# Stratified cross validation

The goal of this notebook is to compare the four obtained training sets to decide on which one to run the hyperparameter tuning phase.

The model tested for each dataset are default neural networks with a numebr of hidden neuros equals to two third of the input plus the output. parameters are kept default and the training last 100 epochs.

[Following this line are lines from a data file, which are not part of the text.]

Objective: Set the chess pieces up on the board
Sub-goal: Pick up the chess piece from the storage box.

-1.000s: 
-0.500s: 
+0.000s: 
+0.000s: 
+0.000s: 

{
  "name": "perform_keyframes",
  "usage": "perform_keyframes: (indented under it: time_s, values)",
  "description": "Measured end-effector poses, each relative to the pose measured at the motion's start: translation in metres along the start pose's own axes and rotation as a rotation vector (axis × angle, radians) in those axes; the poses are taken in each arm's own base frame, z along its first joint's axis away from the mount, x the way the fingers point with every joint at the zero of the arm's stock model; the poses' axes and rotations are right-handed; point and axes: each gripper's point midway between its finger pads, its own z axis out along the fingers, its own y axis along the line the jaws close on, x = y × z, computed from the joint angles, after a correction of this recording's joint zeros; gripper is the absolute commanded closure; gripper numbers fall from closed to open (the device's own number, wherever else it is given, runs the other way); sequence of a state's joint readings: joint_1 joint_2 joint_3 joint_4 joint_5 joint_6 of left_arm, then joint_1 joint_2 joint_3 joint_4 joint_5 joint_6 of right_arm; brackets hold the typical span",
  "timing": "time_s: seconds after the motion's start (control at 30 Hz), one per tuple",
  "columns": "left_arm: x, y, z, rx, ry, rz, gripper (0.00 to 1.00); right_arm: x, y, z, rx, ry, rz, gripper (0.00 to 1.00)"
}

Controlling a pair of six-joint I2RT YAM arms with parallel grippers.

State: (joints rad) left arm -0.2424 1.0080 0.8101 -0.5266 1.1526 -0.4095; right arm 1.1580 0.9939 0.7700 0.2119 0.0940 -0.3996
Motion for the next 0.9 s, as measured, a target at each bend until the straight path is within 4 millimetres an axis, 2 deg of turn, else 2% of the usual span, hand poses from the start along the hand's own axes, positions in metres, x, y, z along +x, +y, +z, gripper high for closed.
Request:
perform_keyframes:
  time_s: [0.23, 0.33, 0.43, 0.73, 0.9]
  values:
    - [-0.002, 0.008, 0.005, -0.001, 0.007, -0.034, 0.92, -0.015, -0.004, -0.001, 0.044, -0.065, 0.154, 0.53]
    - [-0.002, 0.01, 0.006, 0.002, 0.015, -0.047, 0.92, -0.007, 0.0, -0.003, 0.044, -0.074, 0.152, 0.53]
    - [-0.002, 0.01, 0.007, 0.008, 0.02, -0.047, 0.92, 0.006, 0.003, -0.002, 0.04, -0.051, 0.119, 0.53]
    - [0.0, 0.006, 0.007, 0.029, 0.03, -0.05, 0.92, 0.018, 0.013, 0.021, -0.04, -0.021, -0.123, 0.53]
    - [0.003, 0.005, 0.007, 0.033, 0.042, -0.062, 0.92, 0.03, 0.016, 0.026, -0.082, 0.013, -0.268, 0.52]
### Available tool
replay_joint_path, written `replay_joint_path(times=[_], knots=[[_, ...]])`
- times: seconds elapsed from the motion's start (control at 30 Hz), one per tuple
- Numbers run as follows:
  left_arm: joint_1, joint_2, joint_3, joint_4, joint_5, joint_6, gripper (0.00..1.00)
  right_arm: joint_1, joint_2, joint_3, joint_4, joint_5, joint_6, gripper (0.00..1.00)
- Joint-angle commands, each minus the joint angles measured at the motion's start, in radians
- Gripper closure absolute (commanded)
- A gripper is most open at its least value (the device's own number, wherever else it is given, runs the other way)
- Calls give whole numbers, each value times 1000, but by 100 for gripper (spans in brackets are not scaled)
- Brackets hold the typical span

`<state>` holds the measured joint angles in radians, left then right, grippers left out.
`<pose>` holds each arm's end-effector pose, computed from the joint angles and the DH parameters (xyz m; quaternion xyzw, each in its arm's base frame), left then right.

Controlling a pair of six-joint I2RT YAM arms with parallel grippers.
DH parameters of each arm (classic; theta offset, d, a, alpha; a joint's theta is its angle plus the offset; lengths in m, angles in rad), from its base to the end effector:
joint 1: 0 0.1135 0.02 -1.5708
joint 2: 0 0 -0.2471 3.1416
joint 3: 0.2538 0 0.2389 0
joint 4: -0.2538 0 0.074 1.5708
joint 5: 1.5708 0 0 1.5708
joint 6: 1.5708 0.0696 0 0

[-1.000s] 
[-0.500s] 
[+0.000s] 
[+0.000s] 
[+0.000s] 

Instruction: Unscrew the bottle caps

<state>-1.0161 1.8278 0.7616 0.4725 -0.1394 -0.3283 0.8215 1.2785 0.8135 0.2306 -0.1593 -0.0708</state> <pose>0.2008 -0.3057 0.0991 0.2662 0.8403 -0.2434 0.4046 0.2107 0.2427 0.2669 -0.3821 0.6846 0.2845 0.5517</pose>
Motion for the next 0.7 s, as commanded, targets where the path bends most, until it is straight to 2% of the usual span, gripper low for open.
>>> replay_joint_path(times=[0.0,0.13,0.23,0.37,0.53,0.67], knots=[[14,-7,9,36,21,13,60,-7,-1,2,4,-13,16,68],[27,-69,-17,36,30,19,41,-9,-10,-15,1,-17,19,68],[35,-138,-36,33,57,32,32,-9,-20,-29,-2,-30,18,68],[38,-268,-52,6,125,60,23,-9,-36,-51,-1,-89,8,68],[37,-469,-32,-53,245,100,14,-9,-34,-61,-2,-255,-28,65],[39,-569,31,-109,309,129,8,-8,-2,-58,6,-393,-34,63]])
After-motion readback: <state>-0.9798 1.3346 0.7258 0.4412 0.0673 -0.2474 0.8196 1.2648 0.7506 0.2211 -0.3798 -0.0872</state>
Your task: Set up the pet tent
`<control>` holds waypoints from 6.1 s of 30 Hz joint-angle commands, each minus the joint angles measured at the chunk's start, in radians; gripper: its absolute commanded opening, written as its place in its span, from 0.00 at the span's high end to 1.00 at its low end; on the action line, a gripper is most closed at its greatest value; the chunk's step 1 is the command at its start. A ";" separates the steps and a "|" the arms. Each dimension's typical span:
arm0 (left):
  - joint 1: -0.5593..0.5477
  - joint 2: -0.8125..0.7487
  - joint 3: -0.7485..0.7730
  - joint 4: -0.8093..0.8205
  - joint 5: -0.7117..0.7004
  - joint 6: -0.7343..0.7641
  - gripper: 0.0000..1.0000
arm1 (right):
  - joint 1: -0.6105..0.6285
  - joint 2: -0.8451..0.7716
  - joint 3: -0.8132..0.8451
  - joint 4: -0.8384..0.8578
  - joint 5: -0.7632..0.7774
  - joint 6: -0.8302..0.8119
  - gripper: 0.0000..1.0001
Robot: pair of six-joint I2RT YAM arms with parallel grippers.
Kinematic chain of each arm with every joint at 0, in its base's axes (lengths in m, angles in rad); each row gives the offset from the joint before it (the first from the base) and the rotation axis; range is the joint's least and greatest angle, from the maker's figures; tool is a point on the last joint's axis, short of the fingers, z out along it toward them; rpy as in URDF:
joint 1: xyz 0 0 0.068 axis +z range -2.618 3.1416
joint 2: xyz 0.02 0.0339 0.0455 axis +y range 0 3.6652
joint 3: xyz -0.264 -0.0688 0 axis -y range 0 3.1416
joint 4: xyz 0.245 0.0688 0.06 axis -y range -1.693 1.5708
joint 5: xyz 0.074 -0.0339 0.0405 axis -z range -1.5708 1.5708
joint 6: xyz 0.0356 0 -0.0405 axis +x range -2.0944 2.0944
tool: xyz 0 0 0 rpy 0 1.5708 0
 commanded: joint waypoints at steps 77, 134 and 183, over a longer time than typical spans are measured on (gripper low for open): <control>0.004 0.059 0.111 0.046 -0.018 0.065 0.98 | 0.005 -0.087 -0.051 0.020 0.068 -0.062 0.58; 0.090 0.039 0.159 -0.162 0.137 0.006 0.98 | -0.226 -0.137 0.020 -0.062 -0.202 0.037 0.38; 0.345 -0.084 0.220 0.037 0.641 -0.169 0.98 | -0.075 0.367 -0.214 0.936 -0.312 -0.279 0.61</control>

Stratified cross validation is perfomed to account for class imbalance in the training set, also, class weights are considered when training.

In [1]:
import sys
sys.path.append("..")
from src.model import NeuralNetwork
import pandas as pd
from sklearn.model_selection import StratifiedKFold, cross_val_score
from sklearn.utils import class_weight
from pprint import pprint
import numpy as np
import tensorflow


from numpy.random import seed
seed(1)
tensorflow.random.set_seed(1)
import warnings  
warnings.filterwarnings("ignore")

In [2]:
def get_cross_scores(path, neurons, optimizer="sgd", epochs=100):
    data = pd.read_csv(path)
    x = data.drop("class", axis=1)
    y = data["class"]
    
    kf = StratifiedKFold(n_splits=5)
    
    class_weights = class_weight.compute_class_weight('balanced',
                                                      np.unique(y),
                                                      y)
    weights_dict = dict(zip(np.unique(y), class_weights))
    acc=[]
    loss=[]

    for train_index, test_index in kf.split(x, y):
        net = NeuralNetwork.create_model(neurons=neurons, optimizer=optimizer)
        net.fit(x.iloc[train_index], 
                y.iloc[train_index],
                batch_size=64, 
                epochs=epochs, 
                verbose=0, 
                class_weight=weights_dict)
        scores = net.evaluate(x.iloc[test_index], 
                              y.iloc[test_index], verbose=1)
        acc.append(scores[1])
        loss.append(scores[0])
    
    return {"Accuracy" : (np.mean(acc), np.std(acc), acc),
            "Loss" : (np.mean(loss), np.std(loss), loss)}

## First unscaled dataset
The first model is tested on the unscaled dataset, this has 132 features.

In [3]:
res_1 = get_cross_scores("../data/processed/initial/train_unscaled.csv", (132, 60, 30, 10))
pprint(res_1)

Instructions for updating:
The `validate_indices` argument has no effect. Indices are always validated on CPU and never validated on GPU.
{'Accuracy': (0.11380249559879303,
              0.0038706225007881373,
              [0.1111111119389534,
               0.1111111119389534,
               0.12111110985279083,
               0.11444444209337234,
               0.11123470216989517]),
 'Loss': (nan,
          nan,
          [nan, 2.3026485443115234, 54869046067200.0, 2.300891160964966, nan])}


## First scaled dataset
The second model is tested on the scaled dataset, 132 features and Standard Scaler

In [4]:
res_2 = get_cross_scores("../data/processed/initial/train_scaled.csv", (132, 60, 30, 10))
pprint(res_2)

{'Accuracy': (0.5743455648422241,
              0.03242956403450645,
              [0.5666666626930237,
               0.5644444227218628,
               0.6377778053283691,
               0.5477777719497681,
               0.5550611615180969]),
 'Loss': (2.180751657485962,
          0.12919648526724084,
          [2.0357139110565186,
           2.1174960136413574,
           2.078993558883667,
           2.3363943099975586,
           2.335160493850708])}


## Extended and scaled dataset
This dataset has more features, 144 features and Standard Scaler

In [5]:
res_3 = get_cross_scores("../data/processed/extended/train_extended.csv", (180, 80, 46, 10))
pprint(res_3)

{'Accuracy': (0.63635174036026,
              0.049398414649388336,
              [0.6311110854148865,
               0.6555555462837219,
               0.7200000286102295,
               0.5922222137451172,
               0.582869827747345]),
 'Loss': (1.894150710105896,
          0.1574803493676554,
          [1.990844488143921,
           1.6214247941970825,
           1.9870859384536743,
           1.816994309425354,
           2.0544040203094482])}


## PCA dataset
This is a reduced extended scaled dataset, with 120 features found by PCA

In [10]:
res_4 = get_cross_scores("../data/processed/extended/train_pca.csv", (102, 45, 30, 10))
pprint(res_4)

{'Accuracy': (0.6187900066375732,
              0.041966724167351435,
              [0.6455555558204651,
               0.6288889050483704,
               0.6744444370269775,
               0.5899999737739563,
               0.5550611615180969]),
 'Loss': (2.0732010126113893,
          0.3064759477588344,
          [1.701684594154358,
           1.7803637981414795,
           2.1056747436523438,
           2.2388598918914795,
           2.539422035217285])}


## Final decision

The models selected for hyperparameter turning are the last twos, as performcances are better.